Drei, zwei, eins! Innerhalb von gerade einmal neun Monaten ist der Stellenwert von Torhüter Marcel Lenz (Foto) bei Spitzenreiter Rot-Weiss Essen rapide gestiegen. Bis zur Winterpause der letzten Saison schaffte es der 28-jährige Schlussmann nicht einmal in den Kader, hatte gegenüber Lukas Raeder (inzwischen VfB Lübeck) und Robin Heller das Nachsehen. Zu Beginn des Jahres – ebenfalls noch unter der Regie des vorherigen Trainers Karsten Neitzel – zogen zwar beide Konkurrenten an Raeder vorbei. Lenz musste allerdings erneut Heller den Vortritt lassen, saß auf der Bank und kam erst in den letzten beiden Spielen zum Zug.

Nach dem Trainerwechsel zu Christian Titz hat sich die Torwart-Hierarchie an der Hafenstraße komplett geändert. Marcel Lenz, dem bis vor einem Jahr auch immer wieder Verletzungsprobleme zu schaffen gemacht hatten, ist jetzt die Nummer eins, Neuzugang Jakob Golz (vom Hamburger SV II) sein Vertreter. Hellers neuer Stammplatz ist die Tribüne.

Beim 1:1 im Spitzenspiel beim Titelkonkurrenten SV Rödinghausen rechtfertigte Lenz das Vertrauen mit einer blitzsauberen Leistung. Vor der Pause verhinderte er einen höheren Rückstand, war beim Gegentreffer durch Simon Engelmann machtlos. In der Schlussphase rettete er gegen Linus Meyer bei der einzigen klaren SVR-Chance der zweiten Hälfte mit einer Glanztat das Unentschieden. „Marcel hat uns im Spiel gehalten, macht einen ruhigen Eindruck“, lobte Trainer Titz gegenüber dem Fachmagazin „kicker“ und MSPW. Auch Sportdirektor Jörn Nowak betonte: „Er hat ein sehr gutes Spiel abgeliefert. Diese Entwicklung hatten wir ihm aber auch zugetraut. Sonst wäre sein Vertrag im Sommer wohl kaum verlängert worden.“

Gerade der Spielstil von Christian Titz, bei dem sich auch der Torhüter regelmäßig in den Spielaufbau einschaltet und teilweise fast bis an die Mittellinie vorrückt, kommt Marcel Lenz wegen seiner fußballerischen Fähigkeiten durchaus entgegen. In Rödinghausen waren allerdings eher seine klassischen Torhüterstärken gefragt, weil RWE zwar deutlich mehr Ballbesitz, die Gastgeber aber vor allem vor der Pause ein klares Chancenplus hatten.

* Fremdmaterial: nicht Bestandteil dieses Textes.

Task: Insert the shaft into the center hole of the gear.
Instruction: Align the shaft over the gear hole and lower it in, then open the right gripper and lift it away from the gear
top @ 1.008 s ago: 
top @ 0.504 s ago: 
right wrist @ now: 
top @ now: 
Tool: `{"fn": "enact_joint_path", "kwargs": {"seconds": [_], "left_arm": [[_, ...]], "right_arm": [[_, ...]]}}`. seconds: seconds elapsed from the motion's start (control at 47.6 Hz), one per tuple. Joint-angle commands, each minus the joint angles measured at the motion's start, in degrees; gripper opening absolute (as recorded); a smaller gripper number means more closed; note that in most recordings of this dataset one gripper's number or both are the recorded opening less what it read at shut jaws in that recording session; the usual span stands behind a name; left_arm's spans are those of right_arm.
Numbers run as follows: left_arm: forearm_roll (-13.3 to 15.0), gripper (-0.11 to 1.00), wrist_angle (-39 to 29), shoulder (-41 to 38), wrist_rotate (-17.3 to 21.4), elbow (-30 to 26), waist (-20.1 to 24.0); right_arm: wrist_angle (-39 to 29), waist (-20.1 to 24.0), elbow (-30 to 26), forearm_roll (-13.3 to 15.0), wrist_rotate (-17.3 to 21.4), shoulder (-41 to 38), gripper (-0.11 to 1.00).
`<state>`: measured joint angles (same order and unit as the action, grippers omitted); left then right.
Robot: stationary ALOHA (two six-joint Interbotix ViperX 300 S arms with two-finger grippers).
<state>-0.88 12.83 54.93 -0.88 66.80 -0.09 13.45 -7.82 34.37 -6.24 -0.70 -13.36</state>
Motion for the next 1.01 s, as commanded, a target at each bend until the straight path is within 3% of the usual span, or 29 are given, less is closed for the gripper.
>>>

Die Essener profitierten erneut von ihrer stark besetzten Bank. Der erst eine Minute zuvor eingewechselte Oguzhan Kefkir sorgte für das zweite Joker-Tor in Folge (zuvor Jan-Lucas Dorow zum 2:1-Endstand gegen die U 21 des 1. FC Köln). Außerdem waren in den ersten vier Partien auch schon drei weitere Einwechselspieler entscheidend an RWE-Treffern beteiligt. Das nennt man wohl ein glückliches Händchen.